Using the data below, find how many lines include the word "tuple" and report that figure alone.

::::

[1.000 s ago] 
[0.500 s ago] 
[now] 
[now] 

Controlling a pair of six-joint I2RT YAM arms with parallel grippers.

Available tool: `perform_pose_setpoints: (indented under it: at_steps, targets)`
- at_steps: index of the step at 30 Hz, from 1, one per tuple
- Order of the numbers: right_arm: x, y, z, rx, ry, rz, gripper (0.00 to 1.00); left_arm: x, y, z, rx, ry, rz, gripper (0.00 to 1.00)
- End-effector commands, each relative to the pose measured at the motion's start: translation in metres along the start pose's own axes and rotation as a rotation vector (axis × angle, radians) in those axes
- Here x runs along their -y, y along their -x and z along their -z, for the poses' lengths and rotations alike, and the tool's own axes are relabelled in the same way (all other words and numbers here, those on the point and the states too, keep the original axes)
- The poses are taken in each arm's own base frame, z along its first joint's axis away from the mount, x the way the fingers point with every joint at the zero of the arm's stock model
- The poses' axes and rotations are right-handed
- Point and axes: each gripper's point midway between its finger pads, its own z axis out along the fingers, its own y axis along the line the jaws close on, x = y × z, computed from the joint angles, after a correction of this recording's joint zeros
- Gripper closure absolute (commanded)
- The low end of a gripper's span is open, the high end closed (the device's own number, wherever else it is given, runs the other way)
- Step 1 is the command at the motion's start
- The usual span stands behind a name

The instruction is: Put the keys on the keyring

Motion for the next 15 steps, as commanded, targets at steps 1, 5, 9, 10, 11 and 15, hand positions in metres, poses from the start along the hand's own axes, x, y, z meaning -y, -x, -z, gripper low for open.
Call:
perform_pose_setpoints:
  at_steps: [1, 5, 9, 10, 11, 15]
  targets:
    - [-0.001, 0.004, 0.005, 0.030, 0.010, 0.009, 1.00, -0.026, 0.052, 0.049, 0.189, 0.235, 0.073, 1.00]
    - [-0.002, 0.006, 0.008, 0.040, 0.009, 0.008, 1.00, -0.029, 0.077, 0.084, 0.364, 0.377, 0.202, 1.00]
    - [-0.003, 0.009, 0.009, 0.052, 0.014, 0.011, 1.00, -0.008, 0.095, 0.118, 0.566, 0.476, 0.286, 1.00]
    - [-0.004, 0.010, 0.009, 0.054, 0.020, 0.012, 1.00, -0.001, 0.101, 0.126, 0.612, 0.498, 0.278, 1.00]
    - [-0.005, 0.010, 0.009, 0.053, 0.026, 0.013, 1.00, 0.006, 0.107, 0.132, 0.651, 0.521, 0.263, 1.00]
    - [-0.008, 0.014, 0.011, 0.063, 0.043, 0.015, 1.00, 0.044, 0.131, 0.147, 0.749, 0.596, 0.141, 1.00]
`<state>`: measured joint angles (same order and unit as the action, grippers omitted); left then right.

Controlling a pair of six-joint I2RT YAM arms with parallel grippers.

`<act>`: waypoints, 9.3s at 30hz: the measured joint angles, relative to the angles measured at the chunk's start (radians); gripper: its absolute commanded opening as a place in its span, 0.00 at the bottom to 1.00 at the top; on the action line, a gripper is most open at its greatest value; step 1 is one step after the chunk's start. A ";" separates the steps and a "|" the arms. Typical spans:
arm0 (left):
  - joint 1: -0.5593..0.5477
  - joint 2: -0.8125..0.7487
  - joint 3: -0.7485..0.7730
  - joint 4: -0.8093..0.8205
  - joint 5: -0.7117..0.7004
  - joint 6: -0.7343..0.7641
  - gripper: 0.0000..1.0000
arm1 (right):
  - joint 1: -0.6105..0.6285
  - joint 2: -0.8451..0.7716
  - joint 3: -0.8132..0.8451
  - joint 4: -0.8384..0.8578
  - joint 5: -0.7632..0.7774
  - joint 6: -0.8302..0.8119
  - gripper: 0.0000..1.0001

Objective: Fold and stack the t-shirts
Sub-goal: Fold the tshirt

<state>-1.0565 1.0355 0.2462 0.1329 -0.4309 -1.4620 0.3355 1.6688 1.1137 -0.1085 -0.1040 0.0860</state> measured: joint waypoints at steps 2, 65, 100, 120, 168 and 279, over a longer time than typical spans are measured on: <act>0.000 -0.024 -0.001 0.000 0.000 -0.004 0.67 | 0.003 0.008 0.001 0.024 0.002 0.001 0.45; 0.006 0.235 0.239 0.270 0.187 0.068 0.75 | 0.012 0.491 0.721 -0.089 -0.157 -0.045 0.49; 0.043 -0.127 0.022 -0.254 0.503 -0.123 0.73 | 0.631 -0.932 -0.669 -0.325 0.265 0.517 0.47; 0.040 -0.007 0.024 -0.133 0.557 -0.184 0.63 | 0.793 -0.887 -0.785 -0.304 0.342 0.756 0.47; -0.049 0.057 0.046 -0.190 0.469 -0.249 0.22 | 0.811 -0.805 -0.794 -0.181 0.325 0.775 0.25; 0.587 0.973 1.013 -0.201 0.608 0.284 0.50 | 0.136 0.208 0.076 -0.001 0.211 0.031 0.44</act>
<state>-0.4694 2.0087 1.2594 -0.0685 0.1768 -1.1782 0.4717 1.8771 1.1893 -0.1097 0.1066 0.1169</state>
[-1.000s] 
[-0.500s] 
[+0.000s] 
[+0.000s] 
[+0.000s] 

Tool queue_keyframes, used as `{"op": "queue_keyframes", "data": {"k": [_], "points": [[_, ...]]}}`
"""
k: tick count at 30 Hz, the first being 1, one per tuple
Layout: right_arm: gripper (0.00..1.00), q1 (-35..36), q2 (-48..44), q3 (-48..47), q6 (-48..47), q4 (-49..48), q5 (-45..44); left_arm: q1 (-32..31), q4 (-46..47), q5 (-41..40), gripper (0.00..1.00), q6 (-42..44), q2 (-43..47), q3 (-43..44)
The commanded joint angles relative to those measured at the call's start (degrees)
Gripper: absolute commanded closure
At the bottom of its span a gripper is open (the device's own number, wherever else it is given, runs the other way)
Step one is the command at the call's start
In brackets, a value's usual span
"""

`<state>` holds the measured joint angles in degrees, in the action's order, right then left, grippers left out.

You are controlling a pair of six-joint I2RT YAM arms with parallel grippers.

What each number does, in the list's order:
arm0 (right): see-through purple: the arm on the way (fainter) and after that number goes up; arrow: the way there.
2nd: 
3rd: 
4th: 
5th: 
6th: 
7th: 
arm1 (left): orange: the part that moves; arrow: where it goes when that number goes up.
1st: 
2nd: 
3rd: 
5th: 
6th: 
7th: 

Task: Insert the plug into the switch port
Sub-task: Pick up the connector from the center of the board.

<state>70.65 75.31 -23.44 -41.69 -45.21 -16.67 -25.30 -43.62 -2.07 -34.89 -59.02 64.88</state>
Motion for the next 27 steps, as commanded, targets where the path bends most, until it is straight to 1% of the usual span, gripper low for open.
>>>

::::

## Expected output
2